Yes, one should be sufficient.

>   * SNOBOL: If you succeed, shoot yourself in the left foot. If you fail,
>     shoot yourself in the right foot.
>
>   * Unix:
>
>     % ls
>     foot.c foot.h foot.o toe.c toe.o
>     % rm * .o
>     rm:.o no such file or directory
>     % ls
>     %
>
>   * Concurrent Euclid: You shoot yourself in somebody else's foot.
>
>   * 370 JCL: You send your foot down to MIS and include a 400-page
>     document explaining exactly how you want it to be shot.

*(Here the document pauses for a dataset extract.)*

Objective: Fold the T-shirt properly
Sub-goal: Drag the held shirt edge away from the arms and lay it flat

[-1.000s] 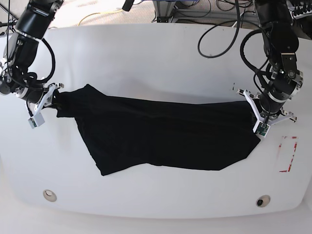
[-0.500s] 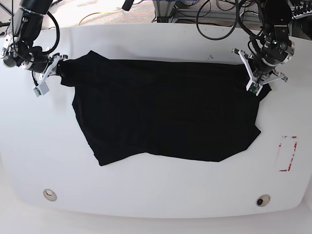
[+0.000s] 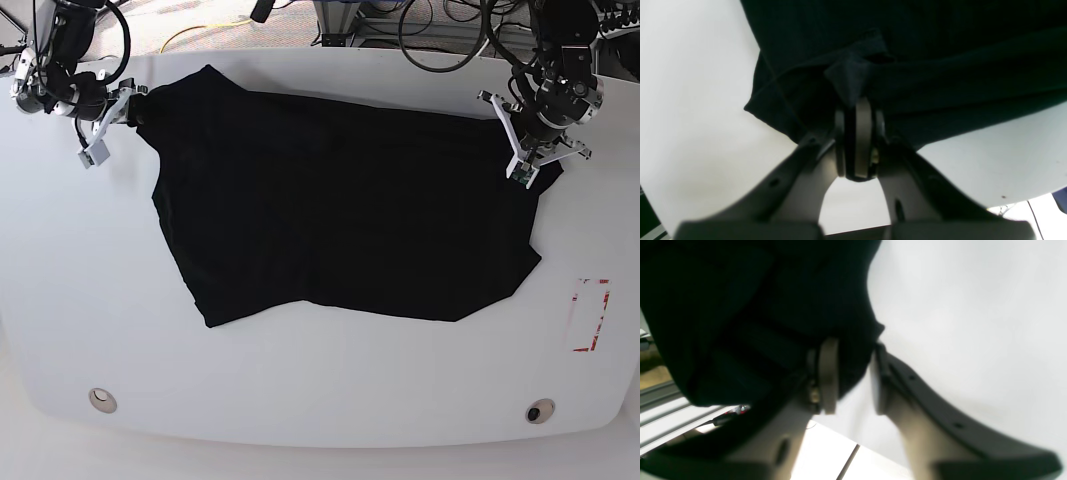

Three years
>     later, your foot comes back deep-fried.

You can do that in System 36 rpg III too, but it comes back in only 42 hours, 
with a plaster cast, subjected to surgery that makes a mirror image out of 
it, and renamed to 'shinbone'.

We had one of those in traffic, it had a whopping 256kilowords of dram in it, 
and I used to tease the GM that we were running a tv station with a machine 
that had less ram in it than my office coco3, which at the time had 2 megs in 
it.  2 10 meg hard drives and 2 8" floppies.  Built like the usual IBM 
though, bulletproof.

>   * Paradox: Not only can you shoot yourself in the foot, your users can,
>     too.
>
>   * Access: You try to point the gun at your foot, but it shoots holes in
>     all your Borland distribution diskettes instead.

Apt.  Justifiable too. :)

>   * Revelation: You're sure you're going to be able to shoot yourself in
>     the foot, just as soon as you figure out what all these nifty little
>     bullet-thingies are for.
>
>   * Assembler: You try to shoot yourself in the foot, only to discover you
>     must first invent the gun, the bullet, the trigger, and your foot.
>
But in assembler, the foot you must invent is wearing a bulletproof vest 
because you wrote it that way.  One could also write it so that it has a hole 
which exactly fits the bullet, my favorite technique. :)

>   * Modula2: After realizing that you can't actually accomplish anything
>     in this language, you shoot yourself in the head.
>
Good for a chuckle with my first coffee of the day, thanks.

-- 
Cheers, Gene
"There are four boxes to be used in defense of liberty:
 soap, ballot, jury, and ammo. Please use in that order."
-Ed Howdershelt (Author)
Linux - It is now safe to turn on your computer.